🤖 AI Summary
This work addresses insufficient calibration of classification confidence in 3D object detectors for autonomous driving, with particular emphasis on holistic calibration across the full class distribution—including both dominant and long-tail classes. We propose a joint training-and-post-processing calibration framework: first explicitly modeling calibration of the entire class-wise prediction vector as a training objective via two auxiliary loss terms; then integrating isotonic regression and other post-processing techniques to enable end-to-end optimization on CenterPoint, PillarNet, and DSVT-Pillar. To rigorously evaluate calibration across diverse classes, we design multi-class calibration metrics. Experiments demonstrate significant improvements in calibration performance—reducing Expected Calibration Error (ECE) by 35%–52% for dominant and secondary classes on CenterPoint and PillarNet. However, our analysis reveals an inherent trade-off between dominant- and secondary-class calibration in DSVT-Pillar, uncovering a novel challenge for future research.
📝 Abstract
In autonomous systems, precise object detection and uncertainty estimation are critical for self-aware and safe operation. This work addresses confidence calibration for the classification task of 3D object detectors.

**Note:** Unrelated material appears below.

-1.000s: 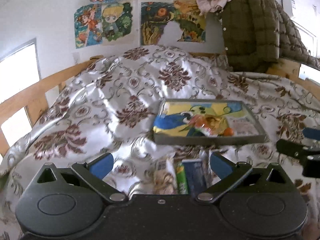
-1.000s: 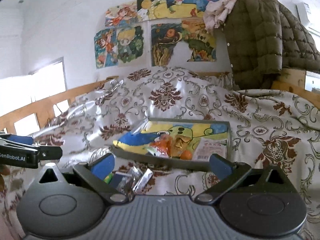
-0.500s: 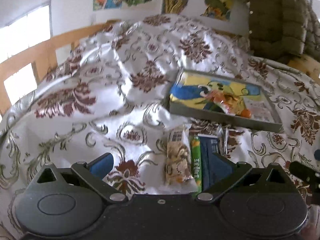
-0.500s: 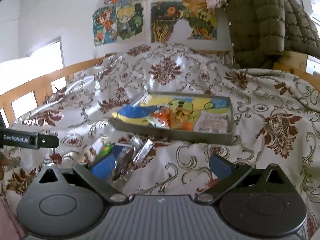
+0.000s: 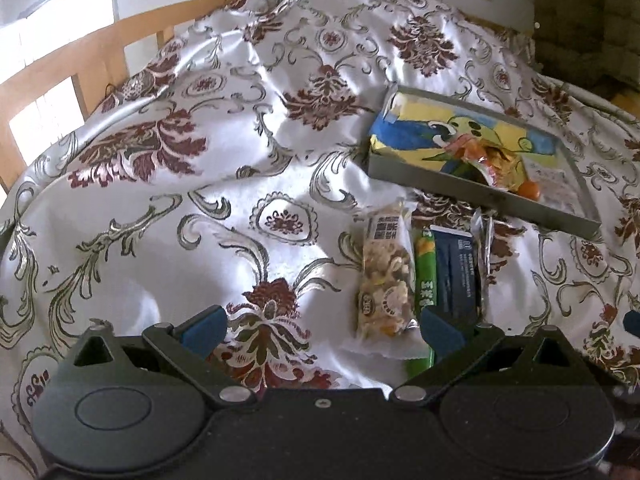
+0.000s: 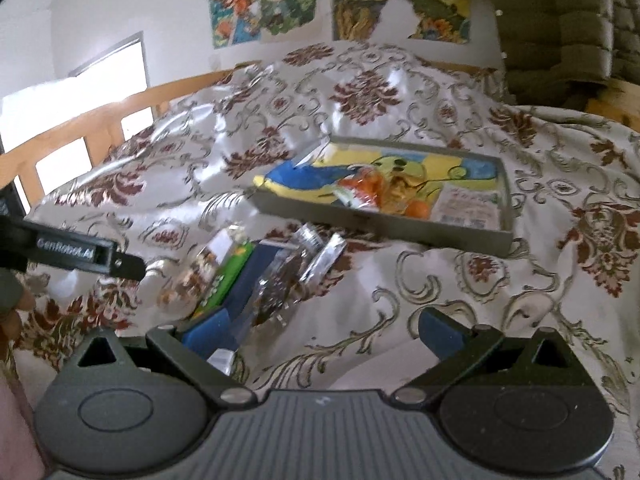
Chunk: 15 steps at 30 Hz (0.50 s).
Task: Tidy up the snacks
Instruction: 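Move both tools back toward the snacks lying beside the tray, then grasp the clear nut-bar bag with the left tool while the right grasps the green tube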
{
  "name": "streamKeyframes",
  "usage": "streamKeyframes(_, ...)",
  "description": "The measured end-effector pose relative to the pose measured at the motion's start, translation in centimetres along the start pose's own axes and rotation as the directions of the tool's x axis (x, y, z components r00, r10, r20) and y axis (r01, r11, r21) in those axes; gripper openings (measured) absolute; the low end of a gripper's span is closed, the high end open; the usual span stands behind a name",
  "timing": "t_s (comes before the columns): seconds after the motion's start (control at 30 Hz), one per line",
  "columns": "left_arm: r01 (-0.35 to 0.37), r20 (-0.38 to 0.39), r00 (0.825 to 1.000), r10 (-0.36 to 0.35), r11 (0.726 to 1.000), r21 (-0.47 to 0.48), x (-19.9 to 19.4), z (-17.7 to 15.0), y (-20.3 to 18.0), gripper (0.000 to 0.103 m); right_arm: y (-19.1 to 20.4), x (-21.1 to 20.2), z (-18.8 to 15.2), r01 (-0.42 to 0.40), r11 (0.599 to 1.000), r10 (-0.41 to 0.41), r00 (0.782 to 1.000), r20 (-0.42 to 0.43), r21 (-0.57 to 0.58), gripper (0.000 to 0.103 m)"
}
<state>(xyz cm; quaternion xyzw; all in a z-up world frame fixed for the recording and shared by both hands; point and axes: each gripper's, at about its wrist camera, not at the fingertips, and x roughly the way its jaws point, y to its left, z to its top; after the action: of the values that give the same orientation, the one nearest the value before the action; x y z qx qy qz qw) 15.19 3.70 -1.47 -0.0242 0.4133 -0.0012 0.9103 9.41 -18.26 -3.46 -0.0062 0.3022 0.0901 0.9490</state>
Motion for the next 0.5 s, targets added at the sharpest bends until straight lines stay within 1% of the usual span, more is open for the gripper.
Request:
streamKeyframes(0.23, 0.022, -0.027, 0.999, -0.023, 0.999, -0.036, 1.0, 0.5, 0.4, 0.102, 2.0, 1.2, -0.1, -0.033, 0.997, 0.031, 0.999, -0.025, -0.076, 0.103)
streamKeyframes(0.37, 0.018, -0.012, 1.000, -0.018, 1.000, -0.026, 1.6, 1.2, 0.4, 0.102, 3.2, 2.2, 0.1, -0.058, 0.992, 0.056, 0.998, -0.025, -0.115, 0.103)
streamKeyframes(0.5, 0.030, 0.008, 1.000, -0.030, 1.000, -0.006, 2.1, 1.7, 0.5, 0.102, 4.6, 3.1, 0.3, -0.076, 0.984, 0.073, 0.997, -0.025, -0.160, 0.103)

We argue that it is necessary to regard the calibration of the full predictive confidence distribution over all classes and deduce a metric which captures the calibration of dominant and secondary class predictions. We propose two auxiliary regularizing loss terms which introduce either calibration of the dominant prediction or the full prediction vector as a training goal. We evaluate a range of post-hoc and train-time methods for CenterPoint, PillarNet and DSVT-Pillar and find that combining our loss term, which regularizes for calibration of the full class prediction, and isotonic regression lead to the best calibration of CenterPoint and PillarNet with respect to both dominant and secondary class predictions. We further find that DSVT-Pillar can not be jointly calibrated for dominant and secondary predictions using the same method.